PROBLEM TO WORK ON: Nothing but the lines from the one containing "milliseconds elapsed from" through the last line of the data below should be returned, each copied exactly.

RECORDED DATA:
..............................

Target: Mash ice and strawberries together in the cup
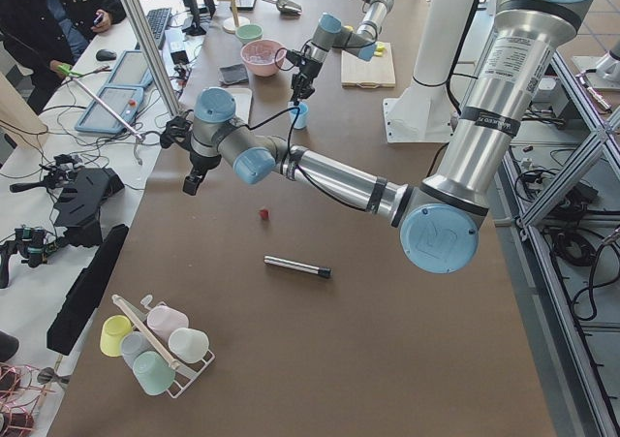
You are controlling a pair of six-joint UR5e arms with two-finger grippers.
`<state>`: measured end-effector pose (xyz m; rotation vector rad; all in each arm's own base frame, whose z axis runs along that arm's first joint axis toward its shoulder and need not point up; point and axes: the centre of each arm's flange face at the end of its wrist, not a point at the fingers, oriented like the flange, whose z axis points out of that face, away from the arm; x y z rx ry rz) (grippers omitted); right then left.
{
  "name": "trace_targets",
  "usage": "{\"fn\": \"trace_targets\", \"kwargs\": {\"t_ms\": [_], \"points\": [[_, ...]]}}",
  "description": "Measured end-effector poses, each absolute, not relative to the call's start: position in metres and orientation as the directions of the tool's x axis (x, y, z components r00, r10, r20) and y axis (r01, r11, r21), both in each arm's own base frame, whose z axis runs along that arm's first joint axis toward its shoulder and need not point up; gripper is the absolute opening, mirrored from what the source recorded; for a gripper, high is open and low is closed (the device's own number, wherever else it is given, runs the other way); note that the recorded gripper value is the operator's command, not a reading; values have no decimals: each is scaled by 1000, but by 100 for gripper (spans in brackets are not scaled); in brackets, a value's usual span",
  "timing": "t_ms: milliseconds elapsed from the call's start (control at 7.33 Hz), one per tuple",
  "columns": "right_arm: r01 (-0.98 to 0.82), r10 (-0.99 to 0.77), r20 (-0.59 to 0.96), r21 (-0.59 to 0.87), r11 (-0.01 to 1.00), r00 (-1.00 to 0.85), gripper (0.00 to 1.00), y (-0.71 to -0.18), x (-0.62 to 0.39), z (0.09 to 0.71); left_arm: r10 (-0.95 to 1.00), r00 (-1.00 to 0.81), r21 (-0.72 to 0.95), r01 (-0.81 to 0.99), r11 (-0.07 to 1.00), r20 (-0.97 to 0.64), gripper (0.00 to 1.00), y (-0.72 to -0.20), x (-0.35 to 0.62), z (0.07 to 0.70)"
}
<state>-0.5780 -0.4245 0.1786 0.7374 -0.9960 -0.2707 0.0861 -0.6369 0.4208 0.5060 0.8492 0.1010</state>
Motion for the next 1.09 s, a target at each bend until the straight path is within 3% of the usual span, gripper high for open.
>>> {"fn": "trace_targets", "kwargs": {"t_ms": [409,1091], "points": [[-128,-528,683,664,737,505,100,-430,-561,167,281,665,462,110,880,-692,98,-636,86,426],[-127,-450,738,578,806,503,100,-545,-427,187,269,668,459,123,880,-694,98,-636,87,421]]}}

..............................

SOLUTION TO THE EXERCISE:
  "timing": "t_ms: milliseconds elapsed from the call's start (control at 7.33 Hz), one per tuple",
  "columns": "right_arm: r01 (-0.98 to 0.82), r10 (-0.99 to 0.77), r20 (-0.59 to 0.96), r21 (-0.59 to 0.87), r11 (-0.01 to 1.00), r00 (-1.00 to 0.85), gripper (0.00 to 1.00), y (-0.71 to -0.18), x (-0.62 to 0.39), z (0.09 to 0.71); left_arm: r10 (-0.95 to 1.00), r00 (-1.00 to 0.81), r21 (-0.72 to 0.95), r01 (-0.81 to 0.99), r11 (-0.07 to 1.00), r20 (-0.97 to 0.64), gripper (0.00 to 1.00), y (-0.72 to -0.20), x (-0.35 to 0.62), z (0.07 to 0.70)"
}
<state>-0.5780 -0.4245 0.1786 0.7374 -0.9960 -0.2707 0.0861 -0.6369 0.4208 0.5060 0.8492 0.1010</state>
Motion for the next 1.09 s, a target at each bend until the straight path is within 3% of the usual span, gripper high for open.
>>> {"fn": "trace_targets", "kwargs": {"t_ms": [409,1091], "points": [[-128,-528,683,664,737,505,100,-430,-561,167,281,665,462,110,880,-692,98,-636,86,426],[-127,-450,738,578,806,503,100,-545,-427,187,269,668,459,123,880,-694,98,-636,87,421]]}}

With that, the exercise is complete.